🤖 AI Summary
This study addresses the systematic misjudgments of large language models (LLMs) in assessing whether code implementations satisfy natural language requirements, particularly their tendency to erroneously flag correct implementations as non-compliant. Through a unified prompting template and evaluation on mainstream benchmarks, the work systematically examines LLM reliability in requirement-consistency verification and reveals that prompts requesting explanations and corrections exacerbate over-correction behavior. To mitigate this, the authors propose a fix-guided verification filter that leverages model-generated repairs as counterfactual evidence, integrated with specification-aware test augmentation.
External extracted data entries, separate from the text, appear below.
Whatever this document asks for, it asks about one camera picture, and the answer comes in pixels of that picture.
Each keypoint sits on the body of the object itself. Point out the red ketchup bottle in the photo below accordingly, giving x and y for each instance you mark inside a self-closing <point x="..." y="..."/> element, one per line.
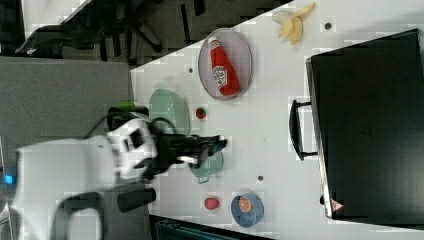
<point x="223" y="71"/>

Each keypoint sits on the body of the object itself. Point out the grey round plate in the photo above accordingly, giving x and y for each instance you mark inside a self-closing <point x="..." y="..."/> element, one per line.
<point x="239" y="54"/>

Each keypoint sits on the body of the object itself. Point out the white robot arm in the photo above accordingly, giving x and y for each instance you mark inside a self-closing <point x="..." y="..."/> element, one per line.
<point x="97" y="188"/>

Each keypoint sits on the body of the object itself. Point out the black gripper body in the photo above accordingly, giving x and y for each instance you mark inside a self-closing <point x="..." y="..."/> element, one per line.
<point x="170" y="147"/>

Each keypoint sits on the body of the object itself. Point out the peeled banana toy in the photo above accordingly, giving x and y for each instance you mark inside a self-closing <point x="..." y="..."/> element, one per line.
<point x="291" y="23"/>

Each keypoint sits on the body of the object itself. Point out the red strawberry toy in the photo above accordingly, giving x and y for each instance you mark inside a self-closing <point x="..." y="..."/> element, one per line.
<point x="211" y="203"/>

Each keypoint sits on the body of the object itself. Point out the orange slice toy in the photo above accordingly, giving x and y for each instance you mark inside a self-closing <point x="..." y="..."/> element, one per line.
<point x="244" y="204"/>

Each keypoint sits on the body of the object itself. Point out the black cylinder table clamp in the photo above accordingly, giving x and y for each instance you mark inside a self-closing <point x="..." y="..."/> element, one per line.
<point x="123" y="112"/>

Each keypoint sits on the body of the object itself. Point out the blue bowl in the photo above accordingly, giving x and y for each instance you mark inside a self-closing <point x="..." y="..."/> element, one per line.
<point x="247" y="219"/>

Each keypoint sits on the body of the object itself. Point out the black office chair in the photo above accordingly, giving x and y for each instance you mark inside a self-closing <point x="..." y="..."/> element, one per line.
<point x="82" y="24"/>

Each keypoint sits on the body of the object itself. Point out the large green bowl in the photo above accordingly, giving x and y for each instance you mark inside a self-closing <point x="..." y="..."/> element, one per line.
<point x="167" y="104"/>

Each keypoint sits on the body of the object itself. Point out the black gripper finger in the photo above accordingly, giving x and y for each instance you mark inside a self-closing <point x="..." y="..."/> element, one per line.
<point x="210" y="140"/>
<point x="195" y="159"/>

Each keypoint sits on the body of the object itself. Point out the green measuring cup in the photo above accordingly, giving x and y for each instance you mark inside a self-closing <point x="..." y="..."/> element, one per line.
<point x="212" y="165"/>

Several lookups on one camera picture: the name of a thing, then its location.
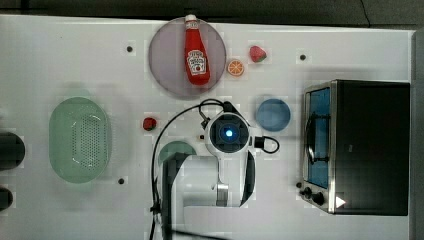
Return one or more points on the white gripper with camera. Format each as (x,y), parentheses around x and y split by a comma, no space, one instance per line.
(228,135)

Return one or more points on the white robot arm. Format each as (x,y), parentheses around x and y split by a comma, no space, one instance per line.
(224,178)

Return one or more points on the black steel toaster oven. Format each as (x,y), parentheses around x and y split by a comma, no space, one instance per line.
(356,147)

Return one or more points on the blue bowl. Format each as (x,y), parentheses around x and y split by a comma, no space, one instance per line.
(273,115)

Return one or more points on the orange slice toy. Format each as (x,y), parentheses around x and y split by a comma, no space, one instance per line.
(235,68)

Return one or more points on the red ketchup bottle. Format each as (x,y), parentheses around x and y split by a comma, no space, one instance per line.
(195,56)

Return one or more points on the small red fruit toy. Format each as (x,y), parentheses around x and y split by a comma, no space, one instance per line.
(149,124)

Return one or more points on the red strawberry toy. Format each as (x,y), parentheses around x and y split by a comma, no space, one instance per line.
(257,54)

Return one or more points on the grey round plate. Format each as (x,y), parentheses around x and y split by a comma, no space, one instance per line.
(166,52)

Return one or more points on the green oval colander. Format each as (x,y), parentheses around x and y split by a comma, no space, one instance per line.
(79,140)

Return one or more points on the black round pot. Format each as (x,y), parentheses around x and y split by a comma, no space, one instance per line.
(12,151)

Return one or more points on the green cup with handle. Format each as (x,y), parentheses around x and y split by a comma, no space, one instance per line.
(175,147)

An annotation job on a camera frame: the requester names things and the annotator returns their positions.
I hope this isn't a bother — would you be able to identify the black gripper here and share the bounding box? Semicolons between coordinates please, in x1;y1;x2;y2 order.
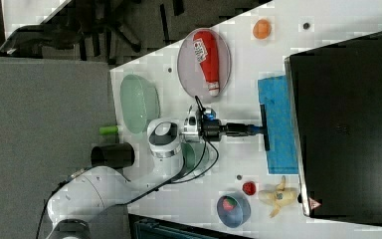
201;119;263;141

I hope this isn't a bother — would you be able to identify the black toaster oven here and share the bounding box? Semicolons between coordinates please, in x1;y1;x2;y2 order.
257;28;382;227

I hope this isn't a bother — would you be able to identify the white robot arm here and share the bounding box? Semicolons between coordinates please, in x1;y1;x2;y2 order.
46;107;268;239

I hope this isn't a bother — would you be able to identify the small red toy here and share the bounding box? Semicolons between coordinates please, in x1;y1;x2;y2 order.
242;181;257;196

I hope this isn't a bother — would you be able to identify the green translucent mug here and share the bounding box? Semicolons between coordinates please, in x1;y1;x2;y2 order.
182;142;210;176

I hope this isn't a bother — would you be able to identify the peeled banana toy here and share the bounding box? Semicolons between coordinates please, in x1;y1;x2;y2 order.
258;176;298;218

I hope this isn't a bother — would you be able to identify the red strawberry toy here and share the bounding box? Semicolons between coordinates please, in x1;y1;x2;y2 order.
222;196;237;211

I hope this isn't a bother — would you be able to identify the pink oval plate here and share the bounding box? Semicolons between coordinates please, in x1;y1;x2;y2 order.
177;28;231;103

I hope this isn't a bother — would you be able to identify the blue bowl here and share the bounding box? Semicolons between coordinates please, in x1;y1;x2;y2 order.
216;192;251;228

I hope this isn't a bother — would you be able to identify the red ketchup bottle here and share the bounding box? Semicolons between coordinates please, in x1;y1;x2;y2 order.
193;30;220;97

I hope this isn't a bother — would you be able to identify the green perforated colander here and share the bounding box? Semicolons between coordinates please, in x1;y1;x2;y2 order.
119;74;160;133

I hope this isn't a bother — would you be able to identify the black cylinder cup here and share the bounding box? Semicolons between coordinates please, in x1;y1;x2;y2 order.
91;142;135;169

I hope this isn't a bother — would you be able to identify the green cylinder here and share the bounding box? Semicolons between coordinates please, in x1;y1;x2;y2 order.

Experimental results demonstrate that this approach significantly improves judgment accuracy, offering a practical pathway toward reliable deployment of LLMs in safety-critical applications.
📝 Abstract
Large language models (LLMs) have become essential tools in software development, widely used for requirements engineering, code generation and review tasks. Software engineers often rely on LLMs to verify if code implementation satisfy task requirements, thereby ensuring code robustness and accuracy. However, it remains unclear whether LLMs can reliably determine code against the given task descriptions, which is usually in a form of natural language specifications. In this paper, we uncover a systematic failure of LLMs in matching code to natural language requirements. Specifically, with widely adopted benchmarks and unified prompts design, we demonstrate that LLMs frequently misclassify correct code implementation as non-compliant or defective. Surprisingly, we find that more detailed prompt design, particularly with those requiring explanations and proposed corrections, leads to higher misjudgment rates, highlighting critical reliability issues for LLM-based code assistants. We further analyze the mechanisms driving these failures and evaluate the reliability of rationale-required judgments. Building on these findings, we propose a Fix-guided Verification Filter that treats the model proposed fix as executable counterfactual evidence, and validates the original and revised implementations using benchmark tests and spec-constrained augmented tests. Our results expose previously under-explored limitations in LLM-based code review capabilities, and provide practical guidance for integrating LLM-based reviewers with safeguards in automated review and development pipelines.